**Goal of the exercise:**
A verbatim transcript of the data that follows, free of images, is the expected result.

#####

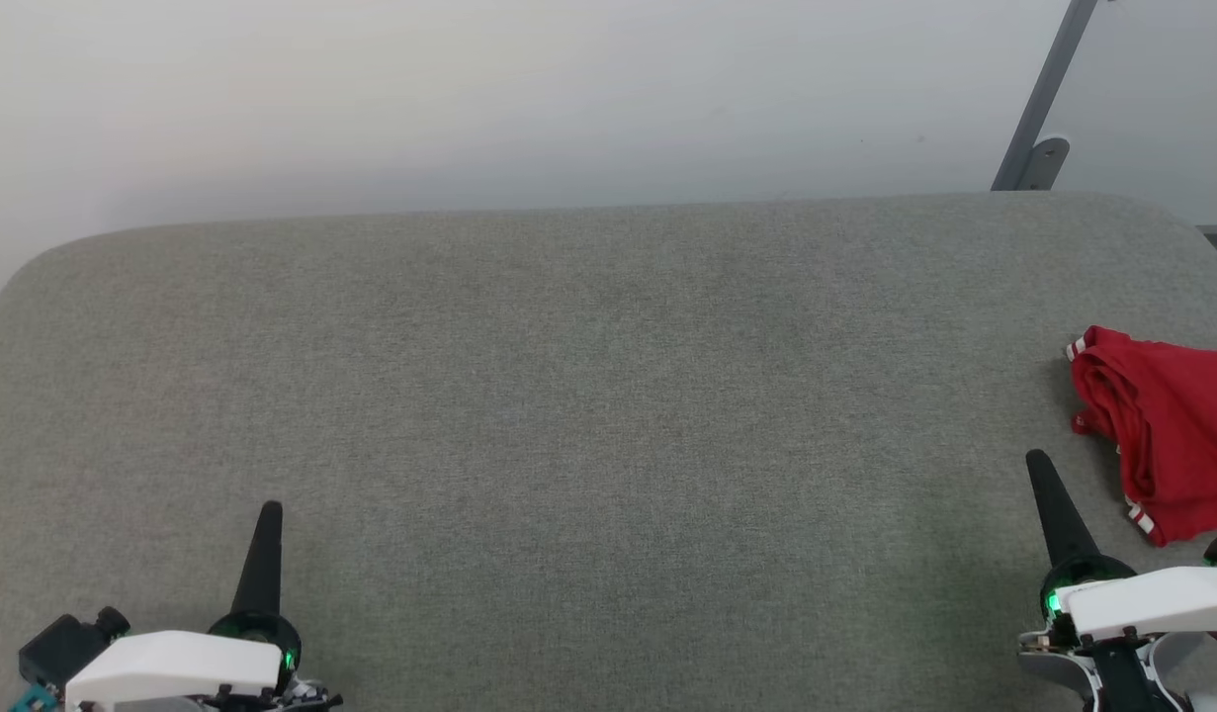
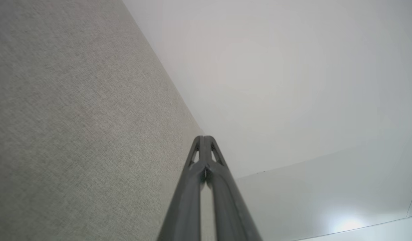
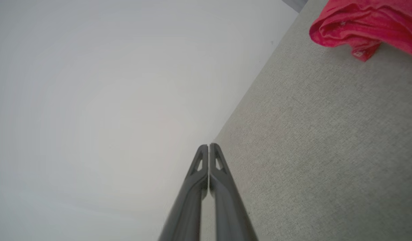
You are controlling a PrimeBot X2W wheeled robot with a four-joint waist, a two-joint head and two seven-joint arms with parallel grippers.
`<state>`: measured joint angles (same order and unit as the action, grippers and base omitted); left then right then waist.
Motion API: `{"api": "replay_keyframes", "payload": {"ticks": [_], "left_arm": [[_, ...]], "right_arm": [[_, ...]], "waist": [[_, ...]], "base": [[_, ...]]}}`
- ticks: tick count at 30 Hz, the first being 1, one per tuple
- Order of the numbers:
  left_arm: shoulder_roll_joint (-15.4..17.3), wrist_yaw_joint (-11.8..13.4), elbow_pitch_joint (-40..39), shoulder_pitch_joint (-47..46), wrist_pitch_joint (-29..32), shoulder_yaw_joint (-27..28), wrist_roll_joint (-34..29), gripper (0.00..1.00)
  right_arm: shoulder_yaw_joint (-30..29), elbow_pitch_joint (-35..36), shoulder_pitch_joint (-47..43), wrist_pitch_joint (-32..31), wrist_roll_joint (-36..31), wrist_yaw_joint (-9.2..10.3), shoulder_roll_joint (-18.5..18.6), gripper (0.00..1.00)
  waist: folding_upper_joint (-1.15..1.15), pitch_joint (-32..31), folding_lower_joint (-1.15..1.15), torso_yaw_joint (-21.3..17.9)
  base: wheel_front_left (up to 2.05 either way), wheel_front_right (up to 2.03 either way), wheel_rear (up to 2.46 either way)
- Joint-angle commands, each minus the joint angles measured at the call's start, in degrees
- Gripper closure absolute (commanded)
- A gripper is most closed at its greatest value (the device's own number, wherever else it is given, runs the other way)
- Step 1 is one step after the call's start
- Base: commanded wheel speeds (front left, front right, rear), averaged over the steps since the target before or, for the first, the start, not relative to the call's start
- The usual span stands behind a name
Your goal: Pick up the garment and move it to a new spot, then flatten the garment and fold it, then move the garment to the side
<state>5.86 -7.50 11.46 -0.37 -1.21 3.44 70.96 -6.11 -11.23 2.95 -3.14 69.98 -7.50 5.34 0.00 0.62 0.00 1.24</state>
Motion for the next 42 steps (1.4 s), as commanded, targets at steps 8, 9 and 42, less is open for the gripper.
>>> {"api": "replay_keyframes", "payload": {"ticks": [8, 9, 42], "left_arm": [[-0.18, 0.02, 0.16, -2.2, 1.43, 0.57, 4.29, 1.0], [-0.23, 0.02, 0.22, -2.31, 1.57, 0.62, 4.8, 1.0], [-1.7, 0.02, 1.99, -5.17, 5.66, 1.79, 17.62, 1.0]], "right_arm": [[-0.3, -0.26, 1.44, -0.87, 4.43, -0.01, -0.48, 1.0], [-0.31, -0.34, 1.49, -0.94, 4.93, -0.01, -0.53, 1.0], [-0.45, -2.2, 2.97, -2.88, 17.79, 0.0, -2.08, 1.0]], "waist": [[0.0, -0.06, 0.0, -0.17], [0.0, -0.07, 0.0, -0.2], [0.0, -0.32, 0.0, -0.91]], "base": [[0.0, 0.0, 0.0], [0.0, 0.0, 0.0], [0.0, 0.0, 0.0]]}}
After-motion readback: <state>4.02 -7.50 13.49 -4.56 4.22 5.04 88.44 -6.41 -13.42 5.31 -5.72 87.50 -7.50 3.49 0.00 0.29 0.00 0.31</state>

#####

**Task result:**
You are controlling a PrimeBot X2W wheeled robot with a four-joint waist, a two-joint head and two seven-joint arms with parallel grippers.
`<state>`: measured joint angles (same order and unit as the action, grippers and base omitted); left then right then waist.
Motion API: `{"api": "replay_keyframes", "payload": {"ticks": [_], "left_arm": [[_, ...]], "right_arm": [[_, ...]], "waist": [[_, ...]], "base": [[_, ...]]}}`
- ticks: tick count at 30 Hz, the first being 1, one per tuple
- Order of the numbers:
  left_arm: shoulder_roll_joint (-15.4..17.3), wrist_yaw_joint (-11.8..13.4), elbow_pitch_joint (-40..39), shoulder_pitch_joint (-47..46), wrist_pitch_joint (-29..32), shoulder_yaw_joint (-27..28), wrist_roll_joint (-34..29), gripper (0.00..1.00)
  right_arm: shoulder_yaw_joint (-30..29), elbow_pitch_joint (-35..36), shoulder_pitch_joint (-47..43), wrist_pitch_joint (-32..31), wrist_roll_joint (-36..31), wrist_yaw_joint (-9.2..10.3), shoulder_roll_joint (-18.5..18.6), gripper (0.00..1.00)
  waist: folding_upper_joint (-1.15..1.15), pitch_joint (-32..31), folding_lower_joint (-1.15..1.15), torso_yaw_joint (-21.3..17.9)
  base: wheel_front_left (up to 2.05 either way), wheel_front_right (up to 2.03 either way), wheel_rear (up to 2.46 either way)
- Joint-angle commands, each minus the joint angles measured at the call's start, in degrees
- Gripper closure absolute (commanded)
- A gripper is most closed at its greatest value (the device's own number, wherever else it is given, runs the other way)
- Step 1 is one step after the call's start
- Base: commanded wheel speeds (front left, front right, rear), averaged over the steps since the target before or, for the first, the start, not relative to the call's start
- The usual span stands behind a name
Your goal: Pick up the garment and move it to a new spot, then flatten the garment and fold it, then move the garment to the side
<state>5.86 -7.50 11.46 -0.37 -1.21 3.44 70.96 -6.11 -11.23 2.95 -3.14 69.98 -7.50 5.34 0.00 0.62 0.00 1.24</state>
Motion for the next 42 steps (1.4 s), as commanded, targets at steps 8, 9 and 42, less is open for the gripper.
>>> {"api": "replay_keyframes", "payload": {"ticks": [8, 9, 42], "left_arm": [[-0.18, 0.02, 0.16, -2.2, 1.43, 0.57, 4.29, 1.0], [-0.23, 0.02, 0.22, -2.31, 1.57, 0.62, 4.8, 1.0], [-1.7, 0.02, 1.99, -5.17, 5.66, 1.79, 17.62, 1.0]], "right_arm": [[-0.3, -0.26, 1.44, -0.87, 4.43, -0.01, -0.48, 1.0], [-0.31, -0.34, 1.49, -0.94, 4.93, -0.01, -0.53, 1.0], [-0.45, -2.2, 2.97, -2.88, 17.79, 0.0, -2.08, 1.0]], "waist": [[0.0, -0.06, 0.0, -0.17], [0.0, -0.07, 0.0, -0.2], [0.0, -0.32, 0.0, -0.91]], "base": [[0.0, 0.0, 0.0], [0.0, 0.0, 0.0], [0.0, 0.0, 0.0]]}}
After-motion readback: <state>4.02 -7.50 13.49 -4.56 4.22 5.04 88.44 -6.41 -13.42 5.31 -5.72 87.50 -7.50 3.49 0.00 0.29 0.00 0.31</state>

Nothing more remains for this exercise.